- Promotional poster
- Directed by: Orlando von Einsiedel Hassan Akkad Lieven Corthouts Mohammadreza Eyni Amber Fares Guillermo Galdos Lali Houghton Sara Khaki Wenhau Lin Mauricio Monteiro Filho Juhi Sharma
- Produced by: Orlando von Einsiedel; Dan Cogan; Liz Garbus; Amy Hobby; Laura McNaught;
- Cinematography: Mohammadreza Eyni
- Edited by: Karen Sim
- Music by: Patrick Jonsson
- Production company: Grain Media
- Distributed by: Netflix
- Release date: 12 October 2021;
- Running time: 113 minutes
- Country: United Kingdom
- Language: English

= Convergence: Courage in a Crisis =

Convergence: Courage in a Crisis is a 2021 British documentary film made for Netflix and directed by Orlando von Einsiedel with the help of several co-directors (Hassan Akkad, Lieven Corthouts, Mohammadreza Eyni, Amber Fares, Guillermo Galdos, Lali Houghton, Sara Khaki, Wenhau Lin, Mauricio Monteiro Filho, Juhi Sharma).

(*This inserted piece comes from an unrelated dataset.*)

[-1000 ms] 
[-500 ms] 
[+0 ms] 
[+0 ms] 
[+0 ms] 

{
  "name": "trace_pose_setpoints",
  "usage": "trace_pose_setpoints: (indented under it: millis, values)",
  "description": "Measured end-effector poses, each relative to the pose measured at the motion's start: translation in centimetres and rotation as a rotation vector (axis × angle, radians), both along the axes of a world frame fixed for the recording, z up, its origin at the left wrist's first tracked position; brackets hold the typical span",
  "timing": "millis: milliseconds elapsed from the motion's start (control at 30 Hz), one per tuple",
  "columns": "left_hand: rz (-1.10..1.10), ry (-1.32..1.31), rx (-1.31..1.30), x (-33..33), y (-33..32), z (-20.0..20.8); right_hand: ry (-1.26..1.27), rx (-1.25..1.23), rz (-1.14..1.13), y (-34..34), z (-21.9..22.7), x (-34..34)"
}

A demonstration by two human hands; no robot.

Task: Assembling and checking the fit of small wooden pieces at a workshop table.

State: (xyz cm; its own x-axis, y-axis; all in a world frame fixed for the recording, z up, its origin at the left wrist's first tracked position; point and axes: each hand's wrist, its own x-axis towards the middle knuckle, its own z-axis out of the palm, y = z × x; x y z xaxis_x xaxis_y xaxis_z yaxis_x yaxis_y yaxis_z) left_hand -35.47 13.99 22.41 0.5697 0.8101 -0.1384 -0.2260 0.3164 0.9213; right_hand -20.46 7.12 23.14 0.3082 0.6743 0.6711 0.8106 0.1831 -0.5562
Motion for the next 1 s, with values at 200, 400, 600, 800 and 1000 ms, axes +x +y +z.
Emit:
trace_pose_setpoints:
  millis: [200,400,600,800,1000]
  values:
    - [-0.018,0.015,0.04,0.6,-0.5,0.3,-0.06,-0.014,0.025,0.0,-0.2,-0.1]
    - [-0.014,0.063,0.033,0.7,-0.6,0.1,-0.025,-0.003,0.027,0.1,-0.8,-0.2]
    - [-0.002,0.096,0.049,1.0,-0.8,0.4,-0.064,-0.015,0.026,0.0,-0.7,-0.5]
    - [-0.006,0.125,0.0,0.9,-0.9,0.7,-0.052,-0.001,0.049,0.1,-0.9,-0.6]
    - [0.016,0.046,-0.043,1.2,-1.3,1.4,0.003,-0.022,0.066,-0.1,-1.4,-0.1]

The film depicts the effects of the COVID-19 pandemic by following several stories throughout eight countries. It was released on 12 October 2021. The film received a nomination for ‘Outstanding Current Affairs Film’ at the 43rd News & Documentary EMMYS.

== Production ==

The film was shot by 10 teams across different countries: the U.K., Peru, India, the U.S., Iran, and Brazil.